Faults¶
Fault injection scheduling for testing system resilience.
Fault injection framework for declarative fault scheduling.
Provides fault types for nodes, networks, and resources, plus a
FaultSchedule entity that generates activation/deactivation events
during simulation bootstrap.
Fault ¶
Bases: Protocol
Protocol that all fault types implement.
generate_events ¶
Generate activation/deactivation events for this fault.
Parameters:
| Name | Type | Description | Default |
|---|---|---|---|
ctx
|
FaultContext
|
Resolution context with entity/network/resource lookups. |
required |
Returns:
| Type | Description |
|---|---|
list[Event]
|
Events to schedule for fault activation and deactivation. |
FaultContext
dataclass
¶
FaultContext(
entities: dict[str, Entity],
networks: dict[str, Network],
resources: dict[str, Resource],
start_time: Instant,
)
Resolution context passed to faults during event generation.
Built by FaultSchedule.start() from the simulation's registered
entities, networks, and resources.
Attributes:
| Name | Type | Description |
|---|---|---|
entities |
dict[str, Entity]
|
Name-to-Entity lookup (all registered entities). |
networks |
dict[str, Network]
|
Name-to-Network lookup. |
resources |
dict[str, Resource]
|
Name-to-Resource lookup. |
start_time |
Instant
|
Simulation start time. |
FaultHandle ¶
Handle returned by FaultSchedule.add() for manual cancellation.
Cancelling a handle marks all its pending fault events as cancelled so they are skipped by the simulation loop.
Attributes:
| Name | Type | Description |
|---|---|---|
fault |
The fault this handle controls. |
FaultStats
dataclass
¶
FaultStats(
faults_scheduled: int,
faults_activated: int,
faults_deactivated: int,
faults_cancelled: int,
)
Summary of fault injection activity.
Attributes:
| Name | Type | Description |
|---|---|---|
faults_scheduled |
int
|
Number of faults added to the schedule. |
faults_activated |
int
|
Number of fault activations that fired. |
faults_deactivated |
int
|
Number of fault deactivations that fired. |
faults_cancelled |
int
|
Number of faults cancelled before activation. |
InjectLatency
dataclass
¶
InjectLatency(
source_name: str,
dest_name: str,
extra_ms: float,
start: float,
end: float,
network_name: str | None = None,
)
Add extra latency to a network link for a time window.
At start, replaces the link's latency with a compound distribution
that adds extra_ms milliseconds.

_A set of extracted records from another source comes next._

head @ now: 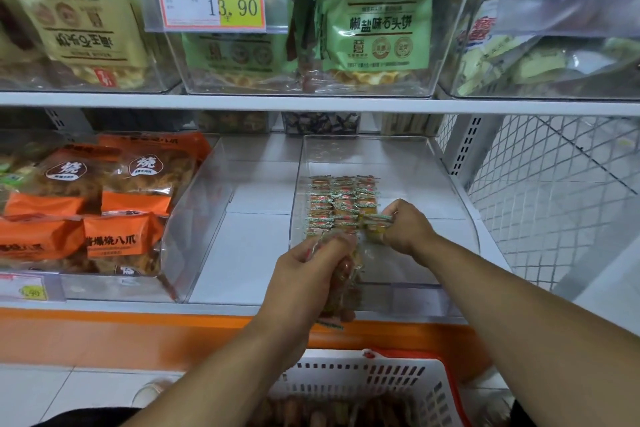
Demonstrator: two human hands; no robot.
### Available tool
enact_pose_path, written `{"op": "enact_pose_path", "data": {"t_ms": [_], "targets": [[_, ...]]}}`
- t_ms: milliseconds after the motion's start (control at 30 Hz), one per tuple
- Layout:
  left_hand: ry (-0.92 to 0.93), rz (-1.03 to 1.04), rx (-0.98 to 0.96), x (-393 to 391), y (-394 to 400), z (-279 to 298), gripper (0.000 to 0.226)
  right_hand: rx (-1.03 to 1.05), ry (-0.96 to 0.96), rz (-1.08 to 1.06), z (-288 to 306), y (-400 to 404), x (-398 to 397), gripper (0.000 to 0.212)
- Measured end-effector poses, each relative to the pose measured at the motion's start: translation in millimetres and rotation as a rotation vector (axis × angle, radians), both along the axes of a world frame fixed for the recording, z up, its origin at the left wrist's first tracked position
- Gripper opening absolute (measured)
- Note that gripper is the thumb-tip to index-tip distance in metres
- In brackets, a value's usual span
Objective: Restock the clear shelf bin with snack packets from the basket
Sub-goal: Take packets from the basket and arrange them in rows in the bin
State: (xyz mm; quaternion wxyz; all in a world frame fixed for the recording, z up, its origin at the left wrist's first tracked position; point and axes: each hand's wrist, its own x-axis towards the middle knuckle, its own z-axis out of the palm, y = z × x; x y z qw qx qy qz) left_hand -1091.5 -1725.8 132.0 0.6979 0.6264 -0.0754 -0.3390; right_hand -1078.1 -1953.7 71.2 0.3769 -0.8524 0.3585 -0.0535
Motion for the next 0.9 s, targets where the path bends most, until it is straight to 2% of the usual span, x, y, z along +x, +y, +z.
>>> {"op": "enact_pose_path", "data": {"t_ms": [100,233,333,367,433,467,533,600,633,700,767,900], "targets": [[0.009,-0.010,0.007,3.0,0.1,-2.0,0.016,0.035,-0.043,-0.011,1.3,-0.8,10.1,0.056],[0.046,-0.005,0.005,6.6,0.3,-1.4,0.027,-0.021,-0.005,0.042,0.7,1.5,19.9,0.078],[0.112,-0.001,-0.035,9.4,1.5,1.5,0.049,-0.034,0.074,0.093,12.1,5.5,19.4,0.098],[0.134,-0.008,-0.050,10.3,2.3,2.3,0.060,-0.107,0.103,0.110,21.9,7.3,18.5,0.098],[0.161,-0.034,-0.080,11.6,3.9,3.8,0.071,-0.274,0.023,0.148,48.2,15.0,14.0,0.075],[0.166,-0.049,-0.101,12.5,4.8,4.7,0.071,-0.284,-0.094,0.173,63.4,22.8,9.1,0.059],[0.156,-0.065,-0.150,14.3,7.9,6.2,0.069,-0.103,-0.337,0.251,90.2,47.6,-10.4,0.033],[0.122,-0.058,-0.172,15.6,11.4,6.0,0.076,0.063,-0.394,0.414,105.8,76.7,-40.9,0.050],[0.098,-0.055,-0.179,15.6,13.4,5.5,0.080,0.063,-0.364,0.491,108.8,90.8,-54.9,0.058],[0.071,-0.020,-0.188,14.5,17.7,3.5,0.086,-0.063,-0.324,0.585,104.0,110.9,-73.8,0.070],[0.068,0.034,-0.161,13.1,20.4,1.3,0.090,-0.109,-0.352,0.553,95.1,118.3,-77.8,0.068],[-0.054,0.031,-0.022,8.7,22.8,0.4,0.089,-0.212,-0.469,0.460,89.4,123.4,-80.4,0.049]]}}
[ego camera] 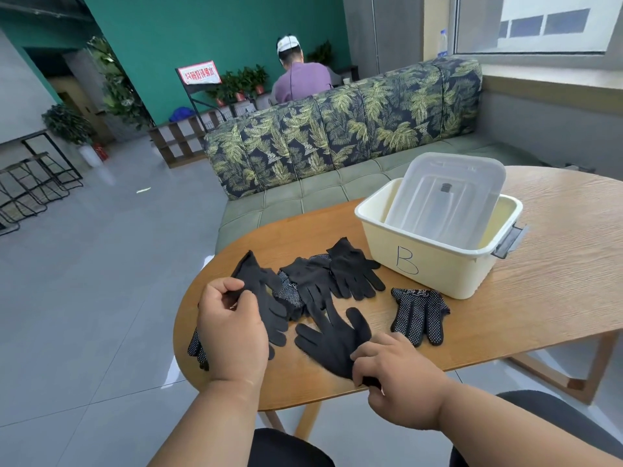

At end, restores the original.
Attributes:
| Name | Type | Description |
|---|---|---|
source_name |
str
|
Source entity name for the link. |
dest_name |
str
|
Destination entity name for the link. |
extra_ms |
float
|
Extra latency to add in milliseconds. |
start |
float
|
Fault activation time in seconds. |
end |
float
|
Fault deactivation time in seconds. |
network_name |
str | None
|
Network to target. None = use first found. |
InjectPacketLoss
dataclass
¶
InjectPacketLoss(
source_name: str,
dest_name: str,
loss_rate: float,
start: float,
end: float,
network_name: str | None = None,
)
Inject additional packet loss on a link for a time window.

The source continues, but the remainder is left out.